Question

The electric field between the plates of a parallel plate capacitor of capacitance $2.0\mu \text{F}$ drops to one third of its initial value in $4.4\mu \text{s}$ when the plates are connected by a thin wire. Find the resistance of the wire. $(\ln 3=1.0985)$

• A. $3.0\Omega$
• B. $2.0\Omega$
• C. $4.0\Omega$
• D. $1.0\Omega$

Answer 1

The correct option is B $2.0\Omega$

Given,

Initial electric field, $E_i=E$

Final electric field, $E_f=\frac{E}{3}$

If $\sigma$ is the charge density of the plates then the electric field between the plates will be,

$E=\frac{\sigma }{{\epsilon }_0}$

So, ratio of electric field will be

$\frac{E_i}{E_f}=\frac{{\sigma }_i/{\epsilon }_0}{{\sigma }_f/{\epsilon }_0}$

$\Rightarrow \frac{{\sigma }_i}{{\sigma }_f}=\frac{E}{E/3}=3$

$\therefore \frac{Q_i}{Q_f}=3[\because \sigma =\frac{Q}{A}]$

As per question, the given capacitor is discharging through a resistor.
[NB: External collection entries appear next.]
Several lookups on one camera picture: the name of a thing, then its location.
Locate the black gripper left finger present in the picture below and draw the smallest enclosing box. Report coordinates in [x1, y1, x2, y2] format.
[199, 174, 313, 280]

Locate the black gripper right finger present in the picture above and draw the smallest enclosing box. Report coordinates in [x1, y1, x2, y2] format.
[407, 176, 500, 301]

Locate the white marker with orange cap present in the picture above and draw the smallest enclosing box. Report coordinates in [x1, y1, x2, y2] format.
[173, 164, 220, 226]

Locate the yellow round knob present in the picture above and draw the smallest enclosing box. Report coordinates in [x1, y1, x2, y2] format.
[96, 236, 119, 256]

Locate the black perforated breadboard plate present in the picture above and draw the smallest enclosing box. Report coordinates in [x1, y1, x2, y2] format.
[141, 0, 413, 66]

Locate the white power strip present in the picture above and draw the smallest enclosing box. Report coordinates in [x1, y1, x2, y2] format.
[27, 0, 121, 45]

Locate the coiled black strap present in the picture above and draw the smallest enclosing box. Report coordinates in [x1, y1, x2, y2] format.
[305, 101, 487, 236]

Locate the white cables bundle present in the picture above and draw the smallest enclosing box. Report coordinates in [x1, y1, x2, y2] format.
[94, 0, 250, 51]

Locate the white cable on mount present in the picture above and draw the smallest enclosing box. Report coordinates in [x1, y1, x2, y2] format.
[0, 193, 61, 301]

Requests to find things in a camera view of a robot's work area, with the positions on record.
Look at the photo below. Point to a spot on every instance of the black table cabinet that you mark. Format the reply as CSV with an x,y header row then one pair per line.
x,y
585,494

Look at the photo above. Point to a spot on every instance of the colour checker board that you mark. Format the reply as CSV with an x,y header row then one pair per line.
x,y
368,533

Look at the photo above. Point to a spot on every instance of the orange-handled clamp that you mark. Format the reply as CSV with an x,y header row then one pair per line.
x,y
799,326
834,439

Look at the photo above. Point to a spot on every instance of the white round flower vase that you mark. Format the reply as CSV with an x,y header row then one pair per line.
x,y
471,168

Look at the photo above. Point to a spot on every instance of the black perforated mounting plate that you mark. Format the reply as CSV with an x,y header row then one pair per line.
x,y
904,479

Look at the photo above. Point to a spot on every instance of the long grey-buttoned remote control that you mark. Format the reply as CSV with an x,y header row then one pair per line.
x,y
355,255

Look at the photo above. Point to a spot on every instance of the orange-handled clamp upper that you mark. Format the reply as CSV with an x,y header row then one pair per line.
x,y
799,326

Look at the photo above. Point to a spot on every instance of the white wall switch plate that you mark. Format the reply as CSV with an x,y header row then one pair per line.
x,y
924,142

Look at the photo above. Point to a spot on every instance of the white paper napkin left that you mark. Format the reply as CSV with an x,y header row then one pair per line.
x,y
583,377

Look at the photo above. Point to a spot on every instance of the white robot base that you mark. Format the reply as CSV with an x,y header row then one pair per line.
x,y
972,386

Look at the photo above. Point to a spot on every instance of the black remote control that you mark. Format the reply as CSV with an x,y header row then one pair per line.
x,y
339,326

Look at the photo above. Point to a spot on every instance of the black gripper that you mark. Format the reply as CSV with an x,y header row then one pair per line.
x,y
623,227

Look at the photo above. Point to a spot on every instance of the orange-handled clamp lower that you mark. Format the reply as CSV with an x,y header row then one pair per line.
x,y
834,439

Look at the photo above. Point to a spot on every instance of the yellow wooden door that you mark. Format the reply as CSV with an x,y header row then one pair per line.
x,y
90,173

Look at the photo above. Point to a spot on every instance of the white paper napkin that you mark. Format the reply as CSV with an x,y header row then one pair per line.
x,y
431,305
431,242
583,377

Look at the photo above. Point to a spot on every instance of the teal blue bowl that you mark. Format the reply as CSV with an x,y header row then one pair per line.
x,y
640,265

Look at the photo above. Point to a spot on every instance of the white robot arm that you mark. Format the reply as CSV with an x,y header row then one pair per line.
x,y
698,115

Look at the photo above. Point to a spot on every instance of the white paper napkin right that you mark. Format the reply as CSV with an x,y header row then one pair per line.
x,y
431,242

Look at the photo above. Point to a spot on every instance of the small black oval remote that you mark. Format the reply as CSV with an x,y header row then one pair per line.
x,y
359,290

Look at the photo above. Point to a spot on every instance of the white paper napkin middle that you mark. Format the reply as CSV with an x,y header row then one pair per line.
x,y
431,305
So, while discharging, the charge after time $t$ is,

$Q_f=Q_i^{\frac{-t}{RC}}$

Substituting the values,

$\Rightarrow \frac{Q_i}{3}=Q_i{e}^{\frac{-4.4}{2R}}$

$\Rightarrow 3=e^{\frac{2.2}{R}}$

$\Rightarrow R=\frac{2.2}{\ln 3}=2.0\Omega$

Hence, option $\left(B\right)$ is correct.